### WHAT YOU HAVE TO DO
Count every line in the data that contains the word "grey", then report that number alone.

[Source data]
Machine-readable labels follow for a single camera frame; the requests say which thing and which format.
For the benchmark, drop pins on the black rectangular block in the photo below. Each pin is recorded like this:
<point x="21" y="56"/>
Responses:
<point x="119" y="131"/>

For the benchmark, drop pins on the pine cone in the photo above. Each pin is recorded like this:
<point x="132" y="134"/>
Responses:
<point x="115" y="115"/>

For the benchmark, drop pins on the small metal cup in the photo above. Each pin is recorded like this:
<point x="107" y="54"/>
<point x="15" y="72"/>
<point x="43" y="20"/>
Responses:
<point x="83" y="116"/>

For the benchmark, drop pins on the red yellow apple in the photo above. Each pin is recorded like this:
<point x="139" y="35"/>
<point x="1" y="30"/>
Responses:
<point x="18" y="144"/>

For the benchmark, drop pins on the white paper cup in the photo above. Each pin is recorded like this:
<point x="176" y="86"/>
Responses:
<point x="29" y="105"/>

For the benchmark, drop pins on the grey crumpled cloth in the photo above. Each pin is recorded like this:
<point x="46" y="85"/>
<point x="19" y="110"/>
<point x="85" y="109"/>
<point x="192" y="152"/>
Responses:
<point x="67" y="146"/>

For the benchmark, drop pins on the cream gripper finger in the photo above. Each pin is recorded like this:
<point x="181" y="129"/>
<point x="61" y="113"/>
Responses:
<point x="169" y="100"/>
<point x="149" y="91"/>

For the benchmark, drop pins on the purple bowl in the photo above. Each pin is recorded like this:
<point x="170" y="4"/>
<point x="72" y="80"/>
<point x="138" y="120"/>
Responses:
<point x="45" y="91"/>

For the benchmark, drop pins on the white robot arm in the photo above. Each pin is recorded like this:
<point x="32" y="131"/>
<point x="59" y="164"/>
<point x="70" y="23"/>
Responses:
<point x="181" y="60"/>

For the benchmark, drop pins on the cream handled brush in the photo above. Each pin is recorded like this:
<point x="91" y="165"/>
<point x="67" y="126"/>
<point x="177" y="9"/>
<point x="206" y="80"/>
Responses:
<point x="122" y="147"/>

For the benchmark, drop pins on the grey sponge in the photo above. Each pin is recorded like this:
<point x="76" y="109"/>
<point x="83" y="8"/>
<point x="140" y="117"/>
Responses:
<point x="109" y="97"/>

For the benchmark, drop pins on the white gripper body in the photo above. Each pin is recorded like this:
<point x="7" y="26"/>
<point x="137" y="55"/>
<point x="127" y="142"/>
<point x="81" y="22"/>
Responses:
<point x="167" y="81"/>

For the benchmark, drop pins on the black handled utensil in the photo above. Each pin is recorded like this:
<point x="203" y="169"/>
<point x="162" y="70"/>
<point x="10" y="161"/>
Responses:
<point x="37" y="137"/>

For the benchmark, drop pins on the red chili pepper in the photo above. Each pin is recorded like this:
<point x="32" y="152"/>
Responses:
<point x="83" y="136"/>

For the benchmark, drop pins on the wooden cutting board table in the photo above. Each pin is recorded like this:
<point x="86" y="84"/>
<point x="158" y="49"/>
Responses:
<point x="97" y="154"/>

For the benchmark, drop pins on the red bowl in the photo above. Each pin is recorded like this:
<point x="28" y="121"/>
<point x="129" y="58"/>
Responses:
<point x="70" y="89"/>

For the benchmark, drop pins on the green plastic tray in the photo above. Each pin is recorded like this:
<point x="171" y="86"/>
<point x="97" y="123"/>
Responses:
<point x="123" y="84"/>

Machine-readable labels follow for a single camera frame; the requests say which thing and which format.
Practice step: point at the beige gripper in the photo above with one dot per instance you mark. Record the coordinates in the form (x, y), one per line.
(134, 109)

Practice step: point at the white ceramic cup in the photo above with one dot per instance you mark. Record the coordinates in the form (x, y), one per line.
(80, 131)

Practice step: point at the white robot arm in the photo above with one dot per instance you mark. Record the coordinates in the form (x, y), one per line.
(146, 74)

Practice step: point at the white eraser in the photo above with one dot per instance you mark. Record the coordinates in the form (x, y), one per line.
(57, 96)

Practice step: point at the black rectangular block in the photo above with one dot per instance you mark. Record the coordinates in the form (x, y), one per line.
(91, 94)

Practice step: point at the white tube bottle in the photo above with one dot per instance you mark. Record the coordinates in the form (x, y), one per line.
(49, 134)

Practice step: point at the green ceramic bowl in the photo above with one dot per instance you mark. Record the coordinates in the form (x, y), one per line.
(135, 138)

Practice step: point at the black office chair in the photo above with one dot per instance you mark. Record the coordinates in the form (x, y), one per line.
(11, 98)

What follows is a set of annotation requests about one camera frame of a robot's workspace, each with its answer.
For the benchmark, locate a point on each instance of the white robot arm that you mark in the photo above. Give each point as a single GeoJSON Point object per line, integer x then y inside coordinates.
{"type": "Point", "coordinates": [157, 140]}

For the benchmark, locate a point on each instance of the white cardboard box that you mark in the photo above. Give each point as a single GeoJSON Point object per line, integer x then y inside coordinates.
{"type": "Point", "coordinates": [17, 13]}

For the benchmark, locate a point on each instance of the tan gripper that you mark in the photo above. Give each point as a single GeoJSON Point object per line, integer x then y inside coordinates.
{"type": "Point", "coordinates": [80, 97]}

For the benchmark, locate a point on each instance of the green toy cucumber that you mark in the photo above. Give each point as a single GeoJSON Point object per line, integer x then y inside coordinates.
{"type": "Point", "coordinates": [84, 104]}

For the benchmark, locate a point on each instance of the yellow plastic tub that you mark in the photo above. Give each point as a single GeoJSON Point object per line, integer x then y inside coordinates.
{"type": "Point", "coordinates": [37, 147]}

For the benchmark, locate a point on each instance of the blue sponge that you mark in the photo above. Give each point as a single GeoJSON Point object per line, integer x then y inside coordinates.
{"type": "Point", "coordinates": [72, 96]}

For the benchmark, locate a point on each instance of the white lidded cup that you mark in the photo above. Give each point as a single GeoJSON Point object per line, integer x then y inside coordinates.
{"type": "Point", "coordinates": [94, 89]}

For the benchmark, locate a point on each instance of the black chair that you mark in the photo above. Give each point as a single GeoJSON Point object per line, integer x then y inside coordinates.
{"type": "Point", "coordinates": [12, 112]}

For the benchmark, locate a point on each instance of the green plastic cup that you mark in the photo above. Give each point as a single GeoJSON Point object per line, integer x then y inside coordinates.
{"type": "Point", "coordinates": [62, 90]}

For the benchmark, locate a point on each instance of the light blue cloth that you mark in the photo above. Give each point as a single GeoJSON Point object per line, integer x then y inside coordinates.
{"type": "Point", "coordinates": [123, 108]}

### SOLUTION TO THE PROBLEM
2